- _TO DO_:
Where does the word "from" occur in the data below? Copy each line that holds it.

- _RECORD SET_:

*** Begin section ***

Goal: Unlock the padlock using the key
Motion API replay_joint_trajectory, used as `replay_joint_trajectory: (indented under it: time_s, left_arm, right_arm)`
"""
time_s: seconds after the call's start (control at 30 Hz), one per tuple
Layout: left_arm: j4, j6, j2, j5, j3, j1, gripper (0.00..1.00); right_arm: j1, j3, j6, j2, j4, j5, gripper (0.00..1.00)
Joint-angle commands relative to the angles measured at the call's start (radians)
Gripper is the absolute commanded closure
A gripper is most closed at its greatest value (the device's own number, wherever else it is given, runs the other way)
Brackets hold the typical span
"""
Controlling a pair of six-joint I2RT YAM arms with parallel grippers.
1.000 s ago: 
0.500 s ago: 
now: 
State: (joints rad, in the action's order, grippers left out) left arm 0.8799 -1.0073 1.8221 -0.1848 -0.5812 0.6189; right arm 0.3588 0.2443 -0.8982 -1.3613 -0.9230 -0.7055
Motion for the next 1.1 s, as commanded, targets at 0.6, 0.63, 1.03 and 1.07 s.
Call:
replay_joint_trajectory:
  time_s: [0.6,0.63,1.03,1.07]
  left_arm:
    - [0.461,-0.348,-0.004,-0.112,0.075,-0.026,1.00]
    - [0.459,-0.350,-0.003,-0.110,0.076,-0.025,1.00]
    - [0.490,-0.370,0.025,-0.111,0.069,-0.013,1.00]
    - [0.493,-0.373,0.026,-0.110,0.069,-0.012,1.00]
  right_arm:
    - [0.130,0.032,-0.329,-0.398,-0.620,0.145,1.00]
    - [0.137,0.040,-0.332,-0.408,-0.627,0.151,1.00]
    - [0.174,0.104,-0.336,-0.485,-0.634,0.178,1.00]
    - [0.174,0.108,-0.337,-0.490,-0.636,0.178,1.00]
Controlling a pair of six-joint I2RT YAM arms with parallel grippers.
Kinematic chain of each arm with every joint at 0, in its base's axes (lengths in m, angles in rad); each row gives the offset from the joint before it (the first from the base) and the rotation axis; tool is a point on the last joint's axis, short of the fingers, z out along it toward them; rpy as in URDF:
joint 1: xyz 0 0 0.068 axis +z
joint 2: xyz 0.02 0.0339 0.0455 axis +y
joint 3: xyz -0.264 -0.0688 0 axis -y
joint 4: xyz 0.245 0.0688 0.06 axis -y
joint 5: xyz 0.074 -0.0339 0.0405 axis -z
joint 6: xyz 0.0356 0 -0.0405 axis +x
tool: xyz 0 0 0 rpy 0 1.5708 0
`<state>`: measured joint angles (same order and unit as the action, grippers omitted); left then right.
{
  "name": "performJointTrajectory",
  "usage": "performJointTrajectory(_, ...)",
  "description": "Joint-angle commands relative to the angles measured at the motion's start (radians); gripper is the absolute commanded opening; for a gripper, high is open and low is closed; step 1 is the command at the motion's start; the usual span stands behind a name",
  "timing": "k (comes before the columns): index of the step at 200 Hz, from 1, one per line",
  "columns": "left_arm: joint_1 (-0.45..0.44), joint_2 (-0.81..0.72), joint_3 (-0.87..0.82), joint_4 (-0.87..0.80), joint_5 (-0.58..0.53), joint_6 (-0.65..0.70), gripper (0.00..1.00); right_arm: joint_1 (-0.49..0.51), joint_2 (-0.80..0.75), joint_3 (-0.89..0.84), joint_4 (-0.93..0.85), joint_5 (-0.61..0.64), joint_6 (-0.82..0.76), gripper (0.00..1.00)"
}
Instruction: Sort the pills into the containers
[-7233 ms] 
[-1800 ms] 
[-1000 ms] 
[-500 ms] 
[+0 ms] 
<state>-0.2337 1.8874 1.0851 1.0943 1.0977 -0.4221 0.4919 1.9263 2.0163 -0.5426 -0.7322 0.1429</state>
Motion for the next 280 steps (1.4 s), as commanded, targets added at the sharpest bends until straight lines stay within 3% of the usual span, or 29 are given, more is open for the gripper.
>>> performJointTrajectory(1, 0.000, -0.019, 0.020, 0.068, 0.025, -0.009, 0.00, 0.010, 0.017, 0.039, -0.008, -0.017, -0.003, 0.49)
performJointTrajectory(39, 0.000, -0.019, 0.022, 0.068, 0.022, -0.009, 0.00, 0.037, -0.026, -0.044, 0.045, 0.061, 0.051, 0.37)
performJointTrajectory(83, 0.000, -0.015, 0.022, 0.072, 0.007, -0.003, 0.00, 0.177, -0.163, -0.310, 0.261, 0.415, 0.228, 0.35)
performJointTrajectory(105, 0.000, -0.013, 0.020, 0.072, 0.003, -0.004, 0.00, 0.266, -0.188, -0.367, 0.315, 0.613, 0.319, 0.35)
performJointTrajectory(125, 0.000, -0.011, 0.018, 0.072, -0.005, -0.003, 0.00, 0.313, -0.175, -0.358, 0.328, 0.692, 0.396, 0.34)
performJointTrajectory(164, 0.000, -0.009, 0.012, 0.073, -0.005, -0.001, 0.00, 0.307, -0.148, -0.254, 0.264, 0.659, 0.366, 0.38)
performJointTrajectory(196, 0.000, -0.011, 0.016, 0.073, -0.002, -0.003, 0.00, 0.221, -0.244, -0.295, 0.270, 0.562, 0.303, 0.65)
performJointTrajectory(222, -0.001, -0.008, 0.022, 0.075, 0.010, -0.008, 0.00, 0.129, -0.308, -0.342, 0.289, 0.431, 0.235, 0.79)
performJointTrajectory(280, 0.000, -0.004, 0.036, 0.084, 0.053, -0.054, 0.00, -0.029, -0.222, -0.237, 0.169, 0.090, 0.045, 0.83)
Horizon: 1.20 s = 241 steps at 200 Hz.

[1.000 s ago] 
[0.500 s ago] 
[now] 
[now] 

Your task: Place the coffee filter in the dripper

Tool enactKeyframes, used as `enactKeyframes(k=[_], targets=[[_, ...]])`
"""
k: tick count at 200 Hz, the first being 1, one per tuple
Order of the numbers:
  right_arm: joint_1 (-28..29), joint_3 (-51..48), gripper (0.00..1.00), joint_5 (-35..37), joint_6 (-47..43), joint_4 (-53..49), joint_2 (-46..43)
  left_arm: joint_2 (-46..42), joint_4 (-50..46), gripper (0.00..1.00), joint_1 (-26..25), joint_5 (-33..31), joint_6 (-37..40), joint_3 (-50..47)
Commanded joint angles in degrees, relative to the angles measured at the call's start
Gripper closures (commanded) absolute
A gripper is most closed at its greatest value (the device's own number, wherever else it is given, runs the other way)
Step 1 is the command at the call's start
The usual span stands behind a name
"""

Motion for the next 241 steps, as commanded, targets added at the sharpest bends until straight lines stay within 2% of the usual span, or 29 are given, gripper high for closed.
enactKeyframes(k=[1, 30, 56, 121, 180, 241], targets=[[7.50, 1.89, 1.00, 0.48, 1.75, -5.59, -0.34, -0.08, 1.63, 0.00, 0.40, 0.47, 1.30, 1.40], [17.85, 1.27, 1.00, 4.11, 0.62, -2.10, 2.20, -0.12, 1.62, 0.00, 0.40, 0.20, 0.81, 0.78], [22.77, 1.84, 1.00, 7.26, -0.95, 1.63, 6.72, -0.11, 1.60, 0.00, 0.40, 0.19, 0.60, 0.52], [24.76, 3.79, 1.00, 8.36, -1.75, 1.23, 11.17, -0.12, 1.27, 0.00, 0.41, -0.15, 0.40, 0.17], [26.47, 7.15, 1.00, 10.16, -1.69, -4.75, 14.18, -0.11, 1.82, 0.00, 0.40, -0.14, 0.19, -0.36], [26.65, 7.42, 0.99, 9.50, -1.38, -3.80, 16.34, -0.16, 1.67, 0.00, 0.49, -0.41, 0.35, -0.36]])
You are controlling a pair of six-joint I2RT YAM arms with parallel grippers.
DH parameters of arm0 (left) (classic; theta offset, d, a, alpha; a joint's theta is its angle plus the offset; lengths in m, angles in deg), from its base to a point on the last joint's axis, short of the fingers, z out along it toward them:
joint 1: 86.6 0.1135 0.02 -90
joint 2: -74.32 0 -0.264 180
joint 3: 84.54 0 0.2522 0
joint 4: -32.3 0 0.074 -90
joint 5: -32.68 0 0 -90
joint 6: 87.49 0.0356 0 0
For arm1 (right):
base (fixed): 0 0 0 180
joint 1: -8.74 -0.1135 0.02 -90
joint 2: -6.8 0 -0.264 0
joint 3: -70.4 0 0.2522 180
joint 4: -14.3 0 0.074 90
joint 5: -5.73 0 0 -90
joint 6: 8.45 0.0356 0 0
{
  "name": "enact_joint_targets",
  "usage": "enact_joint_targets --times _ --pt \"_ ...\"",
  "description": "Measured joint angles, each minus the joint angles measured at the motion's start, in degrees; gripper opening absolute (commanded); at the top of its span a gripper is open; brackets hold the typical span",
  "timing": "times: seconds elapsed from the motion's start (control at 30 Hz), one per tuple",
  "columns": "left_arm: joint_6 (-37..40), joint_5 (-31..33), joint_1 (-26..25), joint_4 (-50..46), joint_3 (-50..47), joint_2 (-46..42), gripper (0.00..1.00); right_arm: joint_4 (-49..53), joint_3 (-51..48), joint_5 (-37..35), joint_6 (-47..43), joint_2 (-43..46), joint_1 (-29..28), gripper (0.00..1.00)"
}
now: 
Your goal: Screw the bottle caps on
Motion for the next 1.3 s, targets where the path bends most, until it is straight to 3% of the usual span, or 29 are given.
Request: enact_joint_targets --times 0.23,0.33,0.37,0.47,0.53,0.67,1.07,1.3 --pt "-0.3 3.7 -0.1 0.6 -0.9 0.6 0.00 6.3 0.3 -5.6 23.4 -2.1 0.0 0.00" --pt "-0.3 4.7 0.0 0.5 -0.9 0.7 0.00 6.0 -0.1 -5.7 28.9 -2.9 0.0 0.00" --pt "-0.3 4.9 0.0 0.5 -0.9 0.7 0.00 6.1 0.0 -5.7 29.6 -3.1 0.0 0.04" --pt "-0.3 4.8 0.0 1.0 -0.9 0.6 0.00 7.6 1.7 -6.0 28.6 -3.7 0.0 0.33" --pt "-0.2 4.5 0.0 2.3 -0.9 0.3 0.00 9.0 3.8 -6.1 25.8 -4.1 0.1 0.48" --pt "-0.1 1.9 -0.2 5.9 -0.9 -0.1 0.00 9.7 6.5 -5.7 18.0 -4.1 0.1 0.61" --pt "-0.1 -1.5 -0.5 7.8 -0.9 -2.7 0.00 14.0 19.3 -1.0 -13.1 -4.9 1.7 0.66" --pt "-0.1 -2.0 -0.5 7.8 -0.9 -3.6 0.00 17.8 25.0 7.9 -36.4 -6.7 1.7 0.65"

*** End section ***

- _SOLVED EXERCISE_:
Kinematic chain of each arm with every joint at 0, in its base's axes (lengths in m, angles in rad); each row gives the offset from the joint before it (the first from the base) and the rotation axis; tool is a point on the last joint's axis, short of the fingers, z out along it toward them; rpy as in URDF:
  "timing": "k (comes before the columns): index of the step at 200 Hz, from 1, one per line",
DH parameters of arm0 (left) (classic; theta offset, d, a, alpha; a joint's theta is its angle plus the offset; lengths in m, angles in deg), from its base to a point on the last joint's axis, short of the fingers, z out along it toward them:
  "timing": "times: seconds elapsed from the motion's start (control at 30 Hz), one per tuple",

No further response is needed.